Note that the point position attribute is named P
and is 4 floats in size.
This attribute always exists.
When looking up the attribute values of all points, it is faster to call hou.Geometry.pointFloatAttribValues or hou.Geometry.pointFloatAttribValuesAsString than to call this method for each point in the geometry.
Raises hou.OperationFailed if no attribute exists with this name.
# Create an object containing two SOPs: a box SOP wired into a color SOP. geo_node = hou.node("/obj").createNode("geo") box = geo_node.createNode("box") color = geo_node.createNode("color") color.setFirstInput(box) # Grab the color SOP's geometry, get its first point, and print out the # value of the Cd attribute. geo = color.geometry() point = geo.iterPoints()[0] print point.attribValue("Cd") # Look up the Cd attribute and illustrate how to access the attribute # value using the attribute object. cd_attribute = geo.findPointAttrib("Cd") print point.attribValue(cd_attribute)
setAttribValue(name_or_attrib, attrib_value)
Store an attribute value in this point. The attribute may be specified by name or by hou.Attrib object, and must be an existing point attribute in the geometry. You would typically call this method from the code of a Python-defined SOP.
Raises hou.OperationFailed if no attribute exists with this name or if the attribute’s data type does not match the value passed in. If the attribute’s size is more than 1, the attribute value must be a sequence of integers/floats, and the size of the sequence must match the attribute’s size.
If the attribute is an array, the seqeunce must be a flat array, not an array of tuples. If the attribute is float, ensure the python objects are float, and not integer (1.0, not 1).
Raises hou.GeometryPermissionError if this geometry is not modifiable.
See hou.Geometry.addAttrib for an example.
See also:
floatAttribValue(name_or_attrib)
→ float
Return the point attribute value for a particular floating point attribute. The attribute may be specified by name or by hou.Attrib object.
Raises hou.OperationFailed if no attribute exists with this name or the attribute is not float of size 1.
In most cases, you’ll just use hou.Point.attribValue to access attribute values. Houdini uses this method internally to implement attribValue.
floatListAttribValue(name_or_attrib)
→ tuple
of float
Return the point attribute value for a particular floating point attribute. The attribute may be specified by name or by hou.Attrib object. The return value is a tuple of floats.
It is valid to call this method when the attribute’s size is 1. In this case, a tuple with one element is returned.
See also hou.Point.attribValue.
intAttribValue(name_or_attrib)
→ int
Return the point attribute value for a particular integer attribute of size 1. The attribute may be specified by name or by hou.Attrib object. See hou.Point.floatAttribValue for more information.
intListAttribValue(name_or_attrib)
→ tuple
of int
Return the point attribute value for a particular integer attribute. The attribute may be specified by name or by hou.Attrib object. The return value is a tuple of ints. See hou.Point.floatListAttribValue for more information.

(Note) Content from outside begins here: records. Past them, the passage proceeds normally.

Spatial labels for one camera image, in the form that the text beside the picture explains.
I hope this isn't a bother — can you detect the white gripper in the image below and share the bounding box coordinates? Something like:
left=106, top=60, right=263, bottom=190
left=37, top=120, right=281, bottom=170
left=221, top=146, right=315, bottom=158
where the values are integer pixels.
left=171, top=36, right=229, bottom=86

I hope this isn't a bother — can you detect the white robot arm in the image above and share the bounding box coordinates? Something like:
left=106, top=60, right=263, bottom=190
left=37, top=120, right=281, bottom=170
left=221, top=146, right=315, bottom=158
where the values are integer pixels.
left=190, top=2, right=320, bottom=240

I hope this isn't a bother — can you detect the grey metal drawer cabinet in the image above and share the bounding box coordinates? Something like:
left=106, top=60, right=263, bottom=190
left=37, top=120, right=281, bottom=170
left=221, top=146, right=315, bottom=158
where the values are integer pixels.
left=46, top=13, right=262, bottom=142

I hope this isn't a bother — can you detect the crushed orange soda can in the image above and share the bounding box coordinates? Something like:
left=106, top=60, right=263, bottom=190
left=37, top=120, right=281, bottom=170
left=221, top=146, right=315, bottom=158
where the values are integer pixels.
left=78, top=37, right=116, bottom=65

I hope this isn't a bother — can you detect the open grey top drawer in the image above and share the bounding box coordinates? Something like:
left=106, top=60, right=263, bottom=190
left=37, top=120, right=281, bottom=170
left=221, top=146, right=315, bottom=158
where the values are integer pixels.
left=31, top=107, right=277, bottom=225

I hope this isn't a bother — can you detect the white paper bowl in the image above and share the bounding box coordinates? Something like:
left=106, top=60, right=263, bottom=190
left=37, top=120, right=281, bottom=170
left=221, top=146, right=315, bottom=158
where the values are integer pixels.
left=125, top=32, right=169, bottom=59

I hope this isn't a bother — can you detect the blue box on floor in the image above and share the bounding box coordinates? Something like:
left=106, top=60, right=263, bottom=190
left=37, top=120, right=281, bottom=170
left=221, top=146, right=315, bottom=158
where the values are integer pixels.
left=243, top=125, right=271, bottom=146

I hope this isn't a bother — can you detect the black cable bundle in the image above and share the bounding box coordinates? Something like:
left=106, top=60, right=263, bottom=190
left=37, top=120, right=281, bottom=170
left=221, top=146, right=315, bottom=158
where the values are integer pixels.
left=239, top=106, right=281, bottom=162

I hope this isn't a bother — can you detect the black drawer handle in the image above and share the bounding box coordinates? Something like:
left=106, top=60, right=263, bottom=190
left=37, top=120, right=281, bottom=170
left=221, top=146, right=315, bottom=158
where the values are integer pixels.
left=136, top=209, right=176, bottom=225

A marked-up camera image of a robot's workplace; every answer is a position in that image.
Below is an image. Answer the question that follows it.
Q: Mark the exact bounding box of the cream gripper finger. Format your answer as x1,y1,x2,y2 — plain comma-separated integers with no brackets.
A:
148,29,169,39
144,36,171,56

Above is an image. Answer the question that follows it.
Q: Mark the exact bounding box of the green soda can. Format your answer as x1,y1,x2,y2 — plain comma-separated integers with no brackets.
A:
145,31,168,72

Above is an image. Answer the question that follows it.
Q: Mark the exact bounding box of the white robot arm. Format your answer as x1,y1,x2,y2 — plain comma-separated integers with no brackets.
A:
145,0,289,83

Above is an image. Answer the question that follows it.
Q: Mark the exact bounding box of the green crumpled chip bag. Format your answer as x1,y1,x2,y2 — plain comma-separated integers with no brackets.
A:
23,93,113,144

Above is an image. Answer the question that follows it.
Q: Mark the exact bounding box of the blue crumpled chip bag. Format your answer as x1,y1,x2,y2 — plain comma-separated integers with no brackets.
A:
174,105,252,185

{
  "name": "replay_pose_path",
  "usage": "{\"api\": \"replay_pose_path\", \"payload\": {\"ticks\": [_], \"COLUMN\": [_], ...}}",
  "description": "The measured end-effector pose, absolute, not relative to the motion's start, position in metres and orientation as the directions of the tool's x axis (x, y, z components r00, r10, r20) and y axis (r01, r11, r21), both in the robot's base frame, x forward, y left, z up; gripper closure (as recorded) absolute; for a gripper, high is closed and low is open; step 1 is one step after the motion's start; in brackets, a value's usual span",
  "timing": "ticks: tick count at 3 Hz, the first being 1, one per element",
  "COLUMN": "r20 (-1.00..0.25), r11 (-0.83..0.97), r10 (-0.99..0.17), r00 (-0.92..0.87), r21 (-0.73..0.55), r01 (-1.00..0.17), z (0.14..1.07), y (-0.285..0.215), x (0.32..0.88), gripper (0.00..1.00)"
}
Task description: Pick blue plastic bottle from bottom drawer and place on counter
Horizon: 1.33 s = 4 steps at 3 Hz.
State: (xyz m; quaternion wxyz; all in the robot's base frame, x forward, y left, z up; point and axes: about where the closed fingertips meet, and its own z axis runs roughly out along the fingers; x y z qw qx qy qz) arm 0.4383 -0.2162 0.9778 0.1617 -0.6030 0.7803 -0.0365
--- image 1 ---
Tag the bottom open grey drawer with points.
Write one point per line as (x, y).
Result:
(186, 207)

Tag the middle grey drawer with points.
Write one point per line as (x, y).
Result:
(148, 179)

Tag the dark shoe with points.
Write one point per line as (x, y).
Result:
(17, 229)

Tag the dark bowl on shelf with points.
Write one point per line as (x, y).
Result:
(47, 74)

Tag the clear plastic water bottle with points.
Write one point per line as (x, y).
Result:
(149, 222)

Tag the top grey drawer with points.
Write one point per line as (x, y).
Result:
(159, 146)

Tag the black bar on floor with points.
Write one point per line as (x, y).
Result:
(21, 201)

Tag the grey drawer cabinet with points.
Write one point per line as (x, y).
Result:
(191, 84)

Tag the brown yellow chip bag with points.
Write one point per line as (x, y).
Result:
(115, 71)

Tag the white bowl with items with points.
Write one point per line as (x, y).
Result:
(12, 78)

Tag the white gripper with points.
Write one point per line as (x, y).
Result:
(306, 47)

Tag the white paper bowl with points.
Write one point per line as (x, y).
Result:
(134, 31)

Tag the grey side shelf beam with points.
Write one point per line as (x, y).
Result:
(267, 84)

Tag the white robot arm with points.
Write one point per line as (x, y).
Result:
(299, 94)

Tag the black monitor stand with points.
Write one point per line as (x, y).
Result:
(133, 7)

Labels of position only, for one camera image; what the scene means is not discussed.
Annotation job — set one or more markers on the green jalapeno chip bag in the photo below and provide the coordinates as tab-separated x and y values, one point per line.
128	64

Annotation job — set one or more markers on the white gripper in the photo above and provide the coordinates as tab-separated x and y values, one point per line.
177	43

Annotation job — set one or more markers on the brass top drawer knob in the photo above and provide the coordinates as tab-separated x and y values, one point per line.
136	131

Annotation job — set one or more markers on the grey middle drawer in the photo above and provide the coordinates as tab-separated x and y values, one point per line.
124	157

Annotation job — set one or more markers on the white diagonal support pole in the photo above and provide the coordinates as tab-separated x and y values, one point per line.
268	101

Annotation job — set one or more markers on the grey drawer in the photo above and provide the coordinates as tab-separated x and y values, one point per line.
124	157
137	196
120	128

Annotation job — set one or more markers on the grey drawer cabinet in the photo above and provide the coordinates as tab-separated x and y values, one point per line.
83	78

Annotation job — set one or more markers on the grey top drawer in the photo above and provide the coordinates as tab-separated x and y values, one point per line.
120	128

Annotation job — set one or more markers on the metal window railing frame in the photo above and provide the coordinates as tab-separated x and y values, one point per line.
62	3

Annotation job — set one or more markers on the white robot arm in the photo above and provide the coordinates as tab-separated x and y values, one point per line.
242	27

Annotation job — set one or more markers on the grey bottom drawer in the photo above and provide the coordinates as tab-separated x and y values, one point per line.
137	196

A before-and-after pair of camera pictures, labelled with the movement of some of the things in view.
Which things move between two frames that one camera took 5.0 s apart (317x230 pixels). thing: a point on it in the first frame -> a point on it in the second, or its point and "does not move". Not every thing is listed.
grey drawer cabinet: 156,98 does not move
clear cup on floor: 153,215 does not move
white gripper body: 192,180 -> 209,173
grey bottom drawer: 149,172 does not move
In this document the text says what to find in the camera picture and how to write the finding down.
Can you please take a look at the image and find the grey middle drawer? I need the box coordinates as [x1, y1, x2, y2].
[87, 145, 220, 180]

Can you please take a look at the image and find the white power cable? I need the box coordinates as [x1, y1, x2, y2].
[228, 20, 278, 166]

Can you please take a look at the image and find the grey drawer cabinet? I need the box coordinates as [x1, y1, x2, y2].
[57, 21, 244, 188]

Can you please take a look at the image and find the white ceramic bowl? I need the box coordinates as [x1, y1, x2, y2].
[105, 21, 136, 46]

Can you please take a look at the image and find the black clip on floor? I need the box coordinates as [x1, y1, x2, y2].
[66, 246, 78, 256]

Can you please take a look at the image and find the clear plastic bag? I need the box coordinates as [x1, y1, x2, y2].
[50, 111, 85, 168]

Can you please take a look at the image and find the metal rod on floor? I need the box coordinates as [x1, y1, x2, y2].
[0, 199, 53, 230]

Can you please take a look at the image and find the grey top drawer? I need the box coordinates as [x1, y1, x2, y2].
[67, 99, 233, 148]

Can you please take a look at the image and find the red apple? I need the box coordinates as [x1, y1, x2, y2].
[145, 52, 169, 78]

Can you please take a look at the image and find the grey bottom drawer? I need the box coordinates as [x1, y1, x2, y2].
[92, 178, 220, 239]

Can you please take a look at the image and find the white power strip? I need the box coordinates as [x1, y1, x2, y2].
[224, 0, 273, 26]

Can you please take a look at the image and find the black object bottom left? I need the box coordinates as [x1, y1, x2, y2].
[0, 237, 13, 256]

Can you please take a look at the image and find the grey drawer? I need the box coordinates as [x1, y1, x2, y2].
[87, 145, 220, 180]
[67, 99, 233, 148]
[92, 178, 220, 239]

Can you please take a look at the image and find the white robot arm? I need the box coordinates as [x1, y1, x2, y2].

stringAttribValue(name_or_attrib)
→ str
Return the point attribute value for a particular string attribute. The attribute may be specified by name or by hou.Attrib object. See hou.Point.floatAttribValue for more information.
stringListAttribValue(name_or_attrib)
→ tuple
of str
Return the point attribute value for a particular string attribute. The attribute may be specified by name or by hou.Attrib object. The return value is a tuple of strings.
It is valid to call this method when the attribute’s size is 1. In this case, a tuple with one element is returned. See hou.Point.floatAttribValue for more information.
dictAttribValue(name_or_attrib)
→ dict
Return the point attribute value for a particular dictionary attribute. The attribute may be specified by name or by hou.Attrib object. See hou.Point.floatAttribValue for more information.
dictListAttribValue(name_or_attrib)
→ tuple
of str
Return the point attribute value for a particular dictionary attribute. The attribute may be specified by name or by hou.Attrib object. The return value is a tuple of dictionaries.